* [YOUR OBJECTIVE]:
Repeat, exactly as written, the lines of the records below from the first through the line with "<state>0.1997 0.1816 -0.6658", but none past it.

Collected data
※ ※ ※
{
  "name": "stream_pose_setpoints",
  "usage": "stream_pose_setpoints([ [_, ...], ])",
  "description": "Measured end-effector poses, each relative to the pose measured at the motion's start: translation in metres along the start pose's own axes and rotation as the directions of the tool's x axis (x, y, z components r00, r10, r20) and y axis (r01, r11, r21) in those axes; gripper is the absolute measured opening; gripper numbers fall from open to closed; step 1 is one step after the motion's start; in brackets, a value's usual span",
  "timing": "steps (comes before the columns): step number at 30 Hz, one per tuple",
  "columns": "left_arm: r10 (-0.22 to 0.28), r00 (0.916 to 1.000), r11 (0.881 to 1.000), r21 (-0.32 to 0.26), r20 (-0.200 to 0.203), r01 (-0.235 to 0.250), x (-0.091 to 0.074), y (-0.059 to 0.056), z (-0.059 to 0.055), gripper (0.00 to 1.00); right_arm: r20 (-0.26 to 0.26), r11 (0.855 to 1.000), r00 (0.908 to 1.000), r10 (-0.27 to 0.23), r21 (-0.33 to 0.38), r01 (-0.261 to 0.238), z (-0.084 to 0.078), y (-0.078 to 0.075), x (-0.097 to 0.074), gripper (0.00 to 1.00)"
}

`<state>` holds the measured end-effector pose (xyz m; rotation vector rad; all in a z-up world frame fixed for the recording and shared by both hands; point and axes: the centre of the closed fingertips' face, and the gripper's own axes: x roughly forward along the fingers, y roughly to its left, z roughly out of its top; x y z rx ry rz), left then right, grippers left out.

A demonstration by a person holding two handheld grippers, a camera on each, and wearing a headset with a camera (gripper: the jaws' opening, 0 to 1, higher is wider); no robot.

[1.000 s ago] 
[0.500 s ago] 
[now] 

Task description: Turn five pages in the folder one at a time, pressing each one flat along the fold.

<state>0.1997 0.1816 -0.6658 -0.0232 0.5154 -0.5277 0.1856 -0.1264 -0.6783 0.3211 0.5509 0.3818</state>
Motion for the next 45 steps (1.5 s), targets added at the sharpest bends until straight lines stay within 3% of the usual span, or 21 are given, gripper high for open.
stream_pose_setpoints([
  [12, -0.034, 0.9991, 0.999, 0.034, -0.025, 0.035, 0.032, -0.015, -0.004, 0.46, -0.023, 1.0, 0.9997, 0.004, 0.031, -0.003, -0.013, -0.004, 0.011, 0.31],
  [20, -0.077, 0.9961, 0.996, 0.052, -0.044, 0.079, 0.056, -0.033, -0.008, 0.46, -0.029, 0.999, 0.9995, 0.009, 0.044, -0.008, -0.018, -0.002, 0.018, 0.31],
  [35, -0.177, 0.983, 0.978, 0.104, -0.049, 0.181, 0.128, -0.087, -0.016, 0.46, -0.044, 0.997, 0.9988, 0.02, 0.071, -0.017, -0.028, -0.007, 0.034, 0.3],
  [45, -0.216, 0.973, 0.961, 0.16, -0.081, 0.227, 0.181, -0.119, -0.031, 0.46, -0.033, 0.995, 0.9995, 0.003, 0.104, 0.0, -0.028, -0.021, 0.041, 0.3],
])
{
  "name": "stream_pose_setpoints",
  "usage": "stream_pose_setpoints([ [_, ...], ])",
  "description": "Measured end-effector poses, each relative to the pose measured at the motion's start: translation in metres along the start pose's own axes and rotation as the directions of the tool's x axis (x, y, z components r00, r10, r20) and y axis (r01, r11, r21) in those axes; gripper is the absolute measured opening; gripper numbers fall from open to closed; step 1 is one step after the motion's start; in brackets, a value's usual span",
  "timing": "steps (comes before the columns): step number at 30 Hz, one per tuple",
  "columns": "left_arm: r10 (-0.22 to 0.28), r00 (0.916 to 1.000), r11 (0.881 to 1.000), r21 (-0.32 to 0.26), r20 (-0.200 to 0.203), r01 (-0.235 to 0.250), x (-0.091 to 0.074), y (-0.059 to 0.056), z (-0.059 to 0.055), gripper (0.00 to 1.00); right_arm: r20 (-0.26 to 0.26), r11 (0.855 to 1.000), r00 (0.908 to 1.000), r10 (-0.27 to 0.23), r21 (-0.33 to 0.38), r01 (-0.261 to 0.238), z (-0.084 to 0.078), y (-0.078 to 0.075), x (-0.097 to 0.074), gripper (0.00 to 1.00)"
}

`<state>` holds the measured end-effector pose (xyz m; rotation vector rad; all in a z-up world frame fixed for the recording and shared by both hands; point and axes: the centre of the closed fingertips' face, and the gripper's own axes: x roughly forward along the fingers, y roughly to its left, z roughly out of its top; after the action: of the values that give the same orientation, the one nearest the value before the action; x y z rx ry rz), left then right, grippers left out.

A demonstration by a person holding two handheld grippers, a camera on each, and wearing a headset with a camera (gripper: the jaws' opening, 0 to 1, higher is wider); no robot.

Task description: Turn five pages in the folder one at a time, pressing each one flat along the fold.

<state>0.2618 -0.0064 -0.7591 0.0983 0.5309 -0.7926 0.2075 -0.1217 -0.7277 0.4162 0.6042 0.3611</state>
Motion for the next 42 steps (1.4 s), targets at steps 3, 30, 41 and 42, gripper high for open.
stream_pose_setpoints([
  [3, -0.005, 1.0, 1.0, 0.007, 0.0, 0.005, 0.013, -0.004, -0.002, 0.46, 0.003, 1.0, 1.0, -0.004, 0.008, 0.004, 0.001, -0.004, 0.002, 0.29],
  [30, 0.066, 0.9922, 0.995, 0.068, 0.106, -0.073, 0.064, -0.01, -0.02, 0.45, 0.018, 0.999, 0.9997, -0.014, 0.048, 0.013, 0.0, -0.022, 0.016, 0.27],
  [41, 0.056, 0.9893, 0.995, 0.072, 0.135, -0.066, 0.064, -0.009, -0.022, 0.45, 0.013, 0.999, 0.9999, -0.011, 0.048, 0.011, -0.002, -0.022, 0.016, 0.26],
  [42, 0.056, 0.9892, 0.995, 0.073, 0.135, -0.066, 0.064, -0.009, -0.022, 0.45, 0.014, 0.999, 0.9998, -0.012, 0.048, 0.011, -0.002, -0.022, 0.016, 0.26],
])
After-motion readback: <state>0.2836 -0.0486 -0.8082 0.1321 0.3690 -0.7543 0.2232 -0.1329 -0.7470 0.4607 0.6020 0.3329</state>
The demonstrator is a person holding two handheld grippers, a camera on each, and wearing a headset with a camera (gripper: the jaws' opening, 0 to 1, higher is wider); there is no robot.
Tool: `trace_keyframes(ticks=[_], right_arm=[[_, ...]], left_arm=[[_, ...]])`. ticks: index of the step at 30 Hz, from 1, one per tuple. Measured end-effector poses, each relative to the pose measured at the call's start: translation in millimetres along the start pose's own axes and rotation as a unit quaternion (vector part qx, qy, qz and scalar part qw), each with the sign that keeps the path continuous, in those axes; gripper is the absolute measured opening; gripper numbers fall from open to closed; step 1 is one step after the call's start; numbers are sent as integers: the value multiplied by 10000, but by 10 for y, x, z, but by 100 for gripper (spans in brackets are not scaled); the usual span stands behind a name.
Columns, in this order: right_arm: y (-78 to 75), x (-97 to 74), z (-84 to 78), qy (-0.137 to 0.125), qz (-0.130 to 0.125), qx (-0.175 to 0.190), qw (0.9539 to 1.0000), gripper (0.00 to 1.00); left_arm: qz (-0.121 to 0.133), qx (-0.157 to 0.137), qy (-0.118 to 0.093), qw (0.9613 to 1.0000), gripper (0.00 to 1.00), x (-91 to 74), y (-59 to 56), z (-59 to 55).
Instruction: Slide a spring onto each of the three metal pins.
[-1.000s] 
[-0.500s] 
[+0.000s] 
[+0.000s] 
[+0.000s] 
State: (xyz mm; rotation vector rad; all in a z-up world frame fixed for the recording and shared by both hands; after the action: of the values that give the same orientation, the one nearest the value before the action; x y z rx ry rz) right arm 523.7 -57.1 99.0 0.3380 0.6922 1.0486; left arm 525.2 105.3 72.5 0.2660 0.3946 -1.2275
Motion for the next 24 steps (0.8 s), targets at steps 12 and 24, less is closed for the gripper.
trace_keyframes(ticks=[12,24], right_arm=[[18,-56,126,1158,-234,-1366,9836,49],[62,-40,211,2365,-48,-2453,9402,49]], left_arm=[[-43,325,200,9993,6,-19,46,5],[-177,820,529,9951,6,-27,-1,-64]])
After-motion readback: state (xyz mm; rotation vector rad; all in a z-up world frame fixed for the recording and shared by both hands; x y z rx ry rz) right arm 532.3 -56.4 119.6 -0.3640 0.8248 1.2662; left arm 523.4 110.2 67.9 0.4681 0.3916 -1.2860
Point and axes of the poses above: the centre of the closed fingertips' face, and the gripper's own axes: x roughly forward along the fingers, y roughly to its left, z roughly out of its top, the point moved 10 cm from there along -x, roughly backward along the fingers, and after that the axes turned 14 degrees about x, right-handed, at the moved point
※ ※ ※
* [EXERCISE ANSWER]:
{
  "name": "stream_pose_setpoints",
  "usage": "stream_pose_setpoints([ [_, ...], ])",
  "description": "Measured end-effector poses, each relative to the pose measured at the motion's start: translation in metres along the start pose's own axes and rotation as the directions of the tool's x axis (x, y, z components r00, r10, r20) and y axis (r01, r11, r21) in those axes; gripper is the absolute measured opening; gripper numbers fall from open to closed; step 1 is one step after the motion's start; in brackets, a value's usual span",
  "timing": "steps (comes before the columns): step number at 30 Hz, one per tuple",
  "columns": "left_arm: r10 (-0.22 to 0.28), r00 (0.916 to 1.000), r11 (0.881 to 1.000), r21 (-0.32 to 0.26), r20 (-0.200 to 0.203), r01 (-0.235 to 0.250), x (-0.091 to 0.074), y (-0.059 to 0.056), z (-0.059 to 0.055), gripper (0.00 to 1.00); right_arm: r20 (-0.26 to 0.26), r11 (0.855 to 1.000), r00 (0.908 to 1.000), r10 (-0.27 to 0.23), r21 (-0.33 to 0.38), r01 (-0.261 to 0.238), z (-0.084 to 0.078), y (-0.078 to 0.075), x (-0.097 to 0.074), gripper (0.00 to 1.00)"
}

`<state>` holds the measured end-effector pose (xyz m; rotation vector rad; all in a z-up world frame fixed for the recording and shared by both hands; point and axes: the centre of the closed fingertips' face, and the gripper's own axes: x roughly forward along the fingers, y roughly to its left, z roughly out of its top; x y z rx ry rz), left then right, grippers left out.

A demonstration by a person holding two handheld grippers, a camera on each, and wearing a headset with a camera (gripper: the jaws' opening, 0 to 1, higher is wider); no robot.

[1.000 s ago] 
[0.500 s ago] 
[now] 

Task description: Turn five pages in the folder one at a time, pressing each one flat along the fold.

<state>0.1997 0.1816 -0.6658 -0.0232 0.5154 -0.5277 0.1856 -0.1264 -0.6783 0.3211 0.5509 0.3818</state>

What was asked now has a complete answer.